米宝飾品大手のティファニーは5日(米国時間)、フレデリック・キュメナル最高経営責任者(CEO)が辞任したと発表した。中国の景気停滞などを背景に、新興国の富裕層や観光客への販売が落ち込み、業績低迷を打開する手立てが打てなかった。トランプ米大統領が住んでいた「トランプタワー」の隣にあるニューヨーク市内の本店が警備強化の影響で売上高を落としたことが「ダメ押し」になったとの見方もある。
ティファニーの主要顧客は、米国や欧州、アジアの主要都市の店舗を訪れる観光客や新興国の富裕層。昨年は、英国のEU(欧州連合)離脱など政治的な混乱が相次ぎ、観光客や富裕層の購買意欲を低下させたもようだ。2016年2~10月期の既存店売上高はドル高の影響を除いても前年同期比7%減と振るわなかった。

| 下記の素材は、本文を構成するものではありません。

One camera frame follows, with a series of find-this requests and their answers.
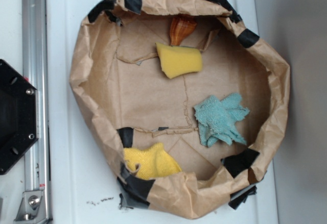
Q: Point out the brown paper bag tray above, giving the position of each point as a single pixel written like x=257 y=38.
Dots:
x=128 y=101

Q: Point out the light blue cloth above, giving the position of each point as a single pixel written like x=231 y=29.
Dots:
x=217 y=119

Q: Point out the orange seashell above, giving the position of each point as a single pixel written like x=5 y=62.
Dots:
x=181 y=27

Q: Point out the metal corner bracket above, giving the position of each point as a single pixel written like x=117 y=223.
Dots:
x=32 y=208

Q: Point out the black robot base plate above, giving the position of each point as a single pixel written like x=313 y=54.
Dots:
x=18 y=116

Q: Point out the yellow sponge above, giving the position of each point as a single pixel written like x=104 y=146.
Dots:
x=179 y=60

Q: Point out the yellow cloth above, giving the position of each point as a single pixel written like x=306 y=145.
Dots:
x=150 y=163

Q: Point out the aluminium extrusion rail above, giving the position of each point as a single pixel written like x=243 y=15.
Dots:
x=37 y=158

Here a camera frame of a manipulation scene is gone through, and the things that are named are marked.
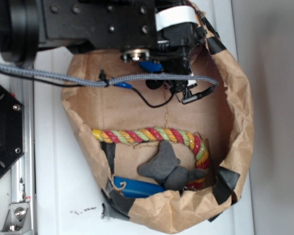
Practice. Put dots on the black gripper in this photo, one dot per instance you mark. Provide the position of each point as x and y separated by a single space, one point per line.
180 29

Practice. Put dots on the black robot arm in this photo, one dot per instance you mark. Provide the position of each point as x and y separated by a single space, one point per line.
82 26

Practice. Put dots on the brown paper bag bin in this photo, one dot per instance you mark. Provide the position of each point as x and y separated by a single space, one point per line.
224 119

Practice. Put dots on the grey plush toy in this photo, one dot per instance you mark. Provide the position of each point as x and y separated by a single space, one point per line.
165 168

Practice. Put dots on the blue cylinder tube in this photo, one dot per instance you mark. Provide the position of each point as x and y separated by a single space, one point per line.
136 189

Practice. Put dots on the blue cable connector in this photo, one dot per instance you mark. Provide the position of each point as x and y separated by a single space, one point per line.
123 85

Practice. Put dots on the multicolour twisted rope toy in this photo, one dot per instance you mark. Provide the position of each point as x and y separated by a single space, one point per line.
156 134

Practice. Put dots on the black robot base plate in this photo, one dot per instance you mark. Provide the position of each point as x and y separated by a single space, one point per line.
11 130

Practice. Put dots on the aluminium frame rail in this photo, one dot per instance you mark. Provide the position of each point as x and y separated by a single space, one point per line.
23 170

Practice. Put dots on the metal corner bracket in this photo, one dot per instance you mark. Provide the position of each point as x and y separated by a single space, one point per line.
18 220

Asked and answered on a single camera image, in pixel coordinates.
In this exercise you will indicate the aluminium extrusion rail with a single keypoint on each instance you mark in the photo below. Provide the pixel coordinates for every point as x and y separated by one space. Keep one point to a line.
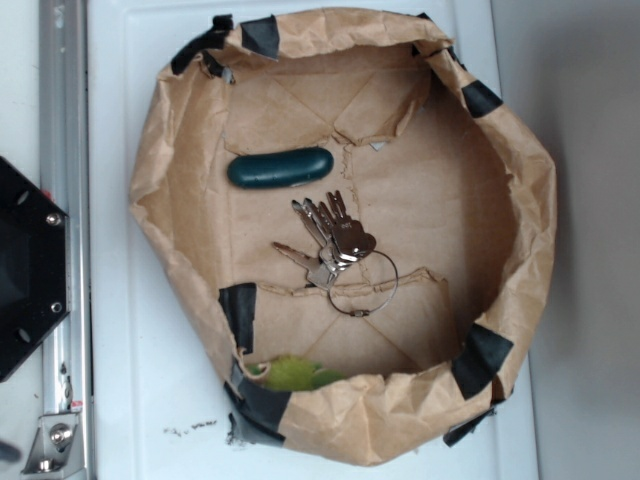
64 168

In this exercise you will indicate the green fuzzy toy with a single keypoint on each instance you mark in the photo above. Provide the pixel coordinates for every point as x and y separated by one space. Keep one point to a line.
292 373

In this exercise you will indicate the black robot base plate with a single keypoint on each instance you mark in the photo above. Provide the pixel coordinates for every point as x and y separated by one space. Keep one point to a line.
34 293

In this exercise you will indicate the brown paper bag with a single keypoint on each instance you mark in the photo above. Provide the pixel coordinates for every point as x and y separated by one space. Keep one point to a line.
456 190

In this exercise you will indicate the silver corner bracket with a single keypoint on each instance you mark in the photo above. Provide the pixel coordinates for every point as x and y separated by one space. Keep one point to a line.
57 450

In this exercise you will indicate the silver key bunch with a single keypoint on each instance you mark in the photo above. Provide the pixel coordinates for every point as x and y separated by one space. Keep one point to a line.
342 239

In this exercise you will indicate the dark green oval case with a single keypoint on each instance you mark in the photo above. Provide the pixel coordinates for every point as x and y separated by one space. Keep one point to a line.
280 169

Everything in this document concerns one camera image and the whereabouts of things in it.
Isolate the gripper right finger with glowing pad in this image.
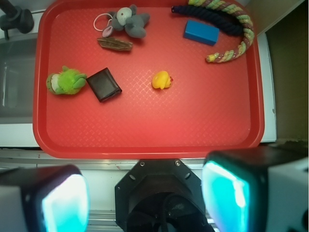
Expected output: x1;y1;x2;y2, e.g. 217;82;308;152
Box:
201;146;309;232

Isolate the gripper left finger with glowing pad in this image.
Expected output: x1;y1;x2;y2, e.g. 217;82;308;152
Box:
0;165;90;232

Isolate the brown wood chip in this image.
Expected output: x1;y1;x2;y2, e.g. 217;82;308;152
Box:
97;37;133;51

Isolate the green plush frog toy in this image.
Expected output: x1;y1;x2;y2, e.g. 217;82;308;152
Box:
46;66;87;95

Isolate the dark brown leather wallet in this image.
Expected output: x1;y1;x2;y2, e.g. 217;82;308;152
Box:
86;68;122;102

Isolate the red plastic tray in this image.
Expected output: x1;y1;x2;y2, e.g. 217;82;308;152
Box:
33;0;265;159

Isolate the grey plastic sink basin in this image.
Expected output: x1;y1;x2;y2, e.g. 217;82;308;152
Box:
0;33;37;124

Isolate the yellow rubber duck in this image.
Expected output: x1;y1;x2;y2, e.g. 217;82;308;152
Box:
152;71;173;90

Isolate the brown cardboard panel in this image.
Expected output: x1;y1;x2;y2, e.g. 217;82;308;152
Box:
246;0;309;145

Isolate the blue rectangular block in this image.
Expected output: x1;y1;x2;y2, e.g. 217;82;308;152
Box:
183;20;219;46

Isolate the grey toy faucet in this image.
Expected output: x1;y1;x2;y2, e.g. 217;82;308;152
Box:
0;0;34;41

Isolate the grey plush mouse toy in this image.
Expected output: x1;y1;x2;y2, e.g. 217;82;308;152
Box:
93;4;150;39

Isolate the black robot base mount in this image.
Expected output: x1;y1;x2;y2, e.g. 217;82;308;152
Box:
115;159;214;232

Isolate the multicolour braided rope toy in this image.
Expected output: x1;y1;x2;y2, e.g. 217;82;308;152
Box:
187;0;255;63

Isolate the dark navy rope toy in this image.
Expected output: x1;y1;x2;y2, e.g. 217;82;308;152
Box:
171;5;243;36

秋以降には、トランプ旋風の「巻き添え」にもなった。ティファニーの本店は映画「ティファニーで朝食を」の舞台として知られ、売上高の約1割を占める重要な店舗とされる。しかし、トランプ氏の身辺警護の強化で、本店周辺は気軽に歩いてショッピングを楽しむ雰囲気ではなくなった。昨年11~12月の年末商戦では、本店の売上高は前年同期比14%減と急減したという。
キュメナル氏は2015年春にコワルスキー氏(現会長)の後継者としてCEOに就任したばかりだったが、2年足らずで退任となった。後任はこれから探す予定で、当面はコワルスキー会長が暫定CEOを務める。コワルスキー会長は「最近の業績は満足のいくものではなかった」とコメントを出している。